Copy out each line of the listing below where the string "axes" appears.

Input data Block Start

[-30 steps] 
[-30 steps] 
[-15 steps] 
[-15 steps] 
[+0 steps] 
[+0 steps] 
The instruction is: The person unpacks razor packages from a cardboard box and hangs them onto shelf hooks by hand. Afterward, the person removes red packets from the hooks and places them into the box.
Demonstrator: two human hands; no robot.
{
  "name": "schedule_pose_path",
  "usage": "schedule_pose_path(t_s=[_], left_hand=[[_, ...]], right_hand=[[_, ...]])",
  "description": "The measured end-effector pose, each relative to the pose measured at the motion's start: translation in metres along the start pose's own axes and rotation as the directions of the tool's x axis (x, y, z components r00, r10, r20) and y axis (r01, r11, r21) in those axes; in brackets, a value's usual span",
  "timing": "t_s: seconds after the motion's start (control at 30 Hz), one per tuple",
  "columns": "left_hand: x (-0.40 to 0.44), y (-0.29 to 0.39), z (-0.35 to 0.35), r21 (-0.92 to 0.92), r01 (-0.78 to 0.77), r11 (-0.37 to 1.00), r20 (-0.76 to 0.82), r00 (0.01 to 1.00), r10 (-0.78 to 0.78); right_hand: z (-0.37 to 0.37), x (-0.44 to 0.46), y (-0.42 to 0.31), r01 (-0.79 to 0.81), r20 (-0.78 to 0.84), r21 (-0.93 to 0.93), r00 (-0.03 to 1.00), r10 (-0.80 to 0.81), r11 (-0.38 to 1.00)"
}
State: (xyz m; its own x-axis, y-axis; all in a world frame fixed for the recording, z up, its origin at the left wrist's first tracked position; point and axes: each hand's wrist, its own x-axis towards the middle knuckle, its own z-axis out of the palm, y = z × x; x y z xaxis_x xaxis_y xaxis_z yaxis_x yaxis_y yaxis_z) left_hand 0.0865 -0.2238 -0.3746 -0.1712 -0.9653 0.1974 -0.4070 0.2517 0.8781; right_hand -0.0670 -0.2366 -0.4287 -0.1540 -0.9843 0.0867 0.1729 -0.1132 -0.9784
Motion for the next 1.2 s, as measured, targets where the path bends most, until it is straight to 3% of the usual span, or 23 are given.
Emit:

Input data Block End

— Solution to this task —
  "description": "The measured end-effector pose, each relative to the pose measured at the motion's start: translation in metres along the start pose's own axes and rotation as the directions of the tool's x axis (x, y, z components r00, r10, r20) and y axis (r01, r11, r21) in those axes; in brackets, a value's usual span",
State: (xyz m; its own x-axis, y-axis; all in a world frame fixed for the recording, z up, its origin at the left wrist's first tracked position; point and axes: each hand's wrist, its own x-axis towards the middle knuckle, its own z-axis out of the palm, y = z × x; x y z xaxis_x xaxis_y xaxis_z yaxis_x yaxis_y yaxis_z) left_hand 0.0865 -0.2238 -0.3746 -0.1712 -0.9653 0.1974 -0.4070 0.2517 0.8781; right_hand -0.0670 -0.2366 -0.4287 -0.1540 -0.9843 0.0867 0.1729 -0.1132 -0.9784

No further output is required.